Poderia ser, por outro lado, um aviso para toda a sociedade brasileira de que “Nessun Dorma”, enquanto houver a investigação? De fato não mais dormimos. No café da manhã, notícias sobre a nova, ou o desdobramento das já existentes operações da PF; no almoço, mais repercussões e, à noite, um balanço dos presos e indiciados. A sociedade não dorme, assustada com as contaminações da Operação na economia, com a crescente inflação e a queda nos níveis de emprego, com a política do Congresso Nacional, com a incapacidade, do governo e da oposição, de derrubar Eduardo Cunha. Perdemos o sono. Será que é esse o recado? Ou um aviso para que nos preparemos para uma grande e profunda insônia? A Operação foi deflagrada em 17 de março de 2014, já são quase 600 dias sem dormir.
Devemos nos preparar para as 1001 noites de insônia, ouvindo histórias maravilhosas sobre o mesmo tema, que são interrompidas ao amanhecer e retomadas na noite seguinte?
Porém, prestemos atenção na ópera: existem três enigmas a serem resolvidos. Serão eles o aprofundamento das investigações agora nas obras de Belo Monte, nas operações de Furnas e as duvidosas aplicações financeiras dos fundos de pensão? Existiriam outros possíveis enigmas? Os três enigmas dizem respeito a pessoas? Somente o príncipe tem a resposta para os três enigmas?
Suponho que, com as informações já disponíveis na Polícia Federal, esta já conheça os enigmas e, quem sabe, até tenha as respostas para eles. No entanto, a partir do momento em que eles são resolvidos, surge a necessidade da revelação do nome do príncipe. Ninguém dorme até que o seu nome possa ser revelado. Será que é o que estou pensando? As notícias sobre essas conjecturas na última semana ganharam substância e intensidade.
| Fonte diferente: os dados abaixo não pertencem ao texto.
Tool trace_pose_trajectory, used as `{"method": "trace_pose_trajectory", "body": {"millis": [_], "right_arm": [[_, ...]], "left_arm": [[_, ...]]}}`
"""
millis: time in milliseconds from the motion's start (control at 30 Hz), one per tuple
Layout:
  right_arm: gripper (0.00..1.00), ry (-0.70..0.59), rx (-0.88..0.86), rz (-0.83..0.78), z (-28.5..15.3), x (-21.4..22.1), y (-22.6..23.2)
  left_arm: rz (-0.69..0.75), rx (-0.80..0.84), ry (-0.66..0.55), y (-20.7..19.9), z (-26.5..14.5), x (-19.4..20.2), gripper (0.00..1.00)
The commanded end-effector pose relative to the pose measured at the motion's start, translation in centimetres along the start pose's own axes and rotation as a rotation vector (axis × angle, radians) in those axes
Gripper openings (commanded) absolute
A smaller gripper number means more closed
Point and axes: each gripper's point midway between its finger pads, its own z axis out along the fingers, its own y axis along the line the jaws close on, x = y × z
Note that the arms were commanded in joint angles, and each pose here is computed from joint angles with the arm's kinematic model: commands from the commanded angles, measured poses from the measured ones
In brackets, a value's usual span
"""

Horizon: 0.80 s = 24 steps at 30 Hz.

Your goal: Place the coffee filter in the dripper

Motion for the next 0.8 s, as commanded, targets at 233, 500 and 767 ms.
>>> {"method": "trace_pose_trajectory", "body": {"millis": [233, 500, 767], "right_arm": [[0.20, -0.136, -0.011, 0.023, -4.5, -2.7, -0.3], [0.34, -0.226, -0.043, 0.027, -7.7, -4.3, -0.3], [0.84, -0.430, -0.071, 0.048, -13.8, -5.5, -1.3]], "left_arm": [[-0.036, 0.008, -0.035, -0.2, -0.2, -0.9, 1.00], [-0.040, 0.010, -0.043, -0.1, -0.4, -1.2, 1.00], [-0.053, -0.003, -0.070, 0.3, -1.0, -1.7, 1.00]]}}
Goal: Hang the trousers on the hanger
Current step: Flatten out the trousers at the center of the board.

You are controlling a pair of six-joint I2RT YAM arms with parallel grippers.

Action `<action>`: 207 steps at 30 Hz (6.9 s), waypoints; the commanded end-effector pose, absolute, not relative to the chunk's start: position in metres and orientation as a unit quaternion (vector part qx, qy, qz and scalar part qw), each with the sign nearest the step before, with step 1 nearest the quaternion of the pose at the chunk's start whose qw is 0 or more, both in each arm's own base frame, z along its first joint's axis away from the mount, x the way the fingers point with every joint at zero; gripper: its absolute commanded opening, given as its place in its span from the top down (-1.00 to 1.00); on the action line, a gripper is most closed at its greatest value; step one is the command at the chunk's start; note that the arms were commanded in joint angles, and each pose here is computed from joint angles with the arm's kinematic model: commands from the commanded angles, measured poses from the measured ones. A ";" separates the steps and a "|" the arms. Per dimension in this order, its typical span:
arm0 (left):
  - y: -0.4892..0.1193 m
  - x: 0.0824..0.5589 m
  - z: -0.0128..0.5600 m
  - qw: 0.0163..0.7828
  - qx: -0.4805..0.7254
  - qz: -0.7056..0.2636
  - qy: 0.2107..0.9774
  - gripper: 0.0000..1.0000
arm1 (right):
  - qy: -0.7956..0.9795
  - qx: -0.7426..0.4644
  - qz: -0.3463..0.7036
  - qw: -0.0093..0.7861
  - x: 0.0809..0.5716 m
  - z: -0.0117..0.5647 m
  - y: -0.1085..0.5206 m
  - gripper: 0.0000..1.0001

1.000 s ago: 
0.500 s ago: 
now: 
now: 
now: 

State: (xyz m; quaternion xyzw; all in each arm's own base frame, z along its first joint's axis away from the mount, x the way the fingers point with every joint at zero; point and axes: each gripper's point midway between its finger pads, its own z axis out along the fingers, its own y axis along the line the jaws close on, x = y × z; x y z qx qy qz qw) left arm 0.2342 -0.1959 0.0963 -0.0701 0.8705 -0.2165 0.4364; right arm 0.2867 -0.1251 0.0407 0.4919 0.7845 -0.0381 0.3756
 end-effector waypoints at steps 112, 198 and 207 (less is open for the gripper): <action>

Como o suposto criador de nomes para as operações da Polícia Federal é um amante de ópera, ele sabe que Giacomo Puccini não concluiu a sua obra. O final possui caminhos abertos, e eles irão depender dos possíveis compositores escalados para o feito. A criação de Puccini termina no momento em que o príncipe resolve os três enigmas, e a princesa emite a ordem de que “Nessun Dorma”. Aí entra o príncipe, o tenor, e entoa:
Ninguém durma! Ninguém durma!
Tu também, ó princesa
na tua fria alcova
olhas as estrelas
que tremulam de amor
e de esperança!
Mas o meu mistério está fechado em mim
O meu nome ninguém saberá!
Não, não, sobre a tua boca o direi
Quando a luz resplandecer!
E o meu beijo escolherá o silêncio
que te faz minha!
E o seu nome ninguém saberá!
E nós deveremos, infelizmente, morrer!
Desavença, a noite!
Desapareçam, estrelas!
Desapareçam, estrelas!
Ao alvorecer eu vencerei!
Vencerei, vencerei!
Final por ser escrito. Não espero que o príncipe revele seu nome; ele sabe que está morto, pelo menos simbolicamente.